The most interesting theory behind the death of the Jamison family has to do with cults, witchcraft, and evil spirits. During the initial investigation (before the bodies were found), the family’s pastor Gary Brandon told police the Jamisons had been involved in “spiritual warfare.” Both Bobby and Sherilyn claimed to have seen spirits in their house, belonging to a family who died long ago. Daughter Madyson claimed to speak to spirit of a child who died in the house. Bobby asks his pastor for “special” bullets to shoot the spirits with, and claimed he consulted a satanic bible to exorcise the property.

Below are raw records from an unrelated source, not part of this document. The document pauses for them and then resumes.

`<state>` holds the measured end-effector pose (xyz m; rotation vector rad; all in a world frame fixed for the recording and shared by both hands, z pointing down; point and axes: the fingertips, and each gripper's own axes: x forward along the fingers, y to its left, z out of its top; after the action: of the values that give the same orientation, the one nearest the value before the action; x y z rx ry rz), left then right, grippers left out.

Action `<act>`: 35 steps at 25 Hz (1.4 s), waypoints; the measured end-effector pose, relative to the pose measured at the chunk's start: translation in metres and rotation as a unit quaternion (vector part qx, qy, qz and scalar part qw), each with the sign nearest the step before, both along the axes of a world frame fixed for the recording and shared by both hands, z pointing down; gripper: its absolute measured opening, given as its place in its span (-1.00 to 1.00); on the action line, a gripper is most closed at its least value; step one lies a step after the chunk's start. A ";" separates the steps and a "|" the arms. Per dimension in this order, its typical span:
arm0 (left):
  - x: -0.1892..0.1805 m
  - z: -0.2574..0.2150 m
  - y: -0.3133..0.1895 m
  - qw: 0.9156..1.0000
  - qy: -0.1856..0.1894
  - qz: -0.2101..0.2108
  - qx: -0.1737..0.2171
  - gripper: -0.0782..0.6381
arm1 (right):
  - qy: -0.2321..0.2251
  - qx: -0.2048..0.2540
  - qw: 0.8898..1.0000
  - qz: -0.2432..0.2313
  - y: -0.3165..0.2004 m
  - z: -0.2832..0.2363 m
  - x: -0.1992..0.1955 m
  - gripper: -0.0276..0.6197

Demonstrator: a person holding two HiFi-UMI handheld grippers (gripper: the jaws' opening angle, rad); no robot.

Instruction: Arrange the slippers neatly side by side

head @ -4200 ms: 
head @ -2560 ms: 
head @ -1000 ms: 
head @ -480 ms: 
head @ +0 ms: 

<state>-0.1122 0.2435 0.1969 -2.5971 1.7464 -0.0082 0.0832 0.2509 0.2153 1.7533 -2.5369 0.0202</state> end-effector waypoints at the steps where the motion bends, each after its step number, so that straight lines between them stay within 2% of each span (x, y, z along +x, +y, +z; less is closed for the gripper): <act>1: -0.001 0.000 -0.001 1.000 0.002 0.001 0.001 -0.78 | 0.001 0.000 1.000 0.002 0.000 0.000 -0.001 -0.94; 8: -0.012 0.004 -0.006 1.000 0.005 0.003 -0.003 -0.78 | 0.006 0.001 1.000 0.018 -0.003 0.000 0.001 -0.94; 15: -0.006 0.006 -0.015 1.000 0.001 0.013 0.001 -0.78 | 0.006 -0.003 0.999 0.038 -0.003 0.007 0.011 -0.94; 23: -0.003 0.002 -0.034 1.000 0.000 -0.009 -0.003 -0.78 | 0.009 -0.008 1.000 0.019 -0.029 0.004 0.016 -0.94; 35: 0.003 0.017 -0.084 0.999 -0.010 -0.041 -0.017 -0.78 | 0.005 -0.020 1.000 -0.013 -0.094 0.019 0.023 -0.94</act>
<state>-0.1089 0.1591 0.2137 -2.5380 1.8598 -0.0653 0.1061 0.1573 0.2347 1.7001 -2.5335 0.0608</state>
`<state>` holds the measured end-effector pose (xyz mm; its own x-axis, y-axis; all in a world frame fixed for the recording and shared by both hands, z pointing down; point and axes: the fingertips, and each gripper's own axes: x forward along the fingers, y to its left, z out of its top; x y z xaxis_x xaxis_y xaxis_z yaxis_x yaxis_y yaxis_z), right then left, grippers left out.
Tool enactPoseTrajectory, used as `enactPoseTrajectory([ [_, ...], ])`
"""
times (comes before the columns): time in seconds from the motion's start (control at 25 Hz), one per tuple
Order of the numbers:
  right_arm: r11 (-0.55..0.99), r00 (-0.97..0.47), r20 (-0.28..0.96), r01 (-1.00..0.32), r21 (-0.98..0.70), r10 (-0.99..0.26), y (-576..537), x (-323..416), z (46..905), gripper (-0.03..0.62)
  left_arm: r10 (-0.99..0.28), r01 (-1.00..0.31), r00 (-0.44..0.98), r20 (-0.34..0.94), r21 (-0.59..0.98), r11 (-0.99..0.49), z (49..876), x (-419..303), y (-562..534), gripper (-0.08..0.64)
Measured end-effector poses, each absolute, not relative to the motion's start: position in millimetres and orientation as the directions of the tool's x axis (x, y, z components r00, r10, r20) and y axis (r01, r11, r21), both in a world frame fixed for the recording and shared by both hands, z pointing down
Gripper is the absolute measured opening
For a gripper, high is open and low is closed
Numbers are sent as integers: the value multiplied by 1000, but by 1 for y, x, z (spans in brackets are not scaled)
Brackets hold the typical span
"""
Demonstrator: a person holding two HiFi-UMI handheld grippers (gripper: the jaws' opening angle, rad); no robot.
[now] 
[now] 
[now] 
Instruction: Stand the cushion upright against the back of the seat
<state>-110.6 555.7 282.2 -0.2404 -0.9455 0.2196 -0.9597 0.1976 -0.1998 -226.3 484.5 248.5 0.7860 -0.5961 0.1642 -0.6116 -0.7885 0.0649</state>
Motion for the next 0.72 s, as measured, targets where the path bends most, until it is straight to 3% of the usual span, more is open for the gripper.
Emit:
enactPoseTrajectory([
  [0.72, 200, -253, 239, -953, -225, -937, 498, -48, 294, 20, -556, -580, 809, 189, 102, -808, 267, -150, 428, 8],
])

Niki admits both she and Sherilyn were interested in witches, and both had bought witches’ bibles “as a joke,” which the police found when searching the Jamison property. Despite joking about witches, Niki felt the Jamison house was haunted. “Once I was in the living room and this sort of grey mist descended down the stairs. It really scared me,” Niki told the Daily Mail. She also said that Sherilyn told her her “gentle” husband Bobby would come towards her with eyes “completely dead and black, like he was possessed.” Niki doesn’t believe witchcraft was behind her friend’s death, but Sherilyn may have been a bigger believer than Niki. She would leave notes around the house that would say things like “Get out, Satan” and was researching whether the house was built on a Native American burial ground.

Jamisons Hills

Unlike Niki, Connie Kokotan, Sherilyn’s mother, believes her family fell victim to witchcraft of a religious cult. Connie claims that that portion of Oklahoma is known for harboring “cults and stuff like that,” and was told that Sherilyn was on a “cult’s hit list” around the time of her disappearance. Connie doesn’t offer the name of the cult, or any other details.

The trail in the Jamison case is now cold. Israel Beauchamp, the sheriff at the time of the disappearance, quit the force in 2011 and moved overseas. According to Niki, he couldn’t stand the guilt of not being able to find Madyson’s killer. Pastor Gary Brandon also left the area shortly after the Jamison disappearance and has not spoken to anyone about the case. Even though the Jamisons’ remains were found and put to rest, not knowing what happened has caused torment to the surviving friends and family that will probably never end.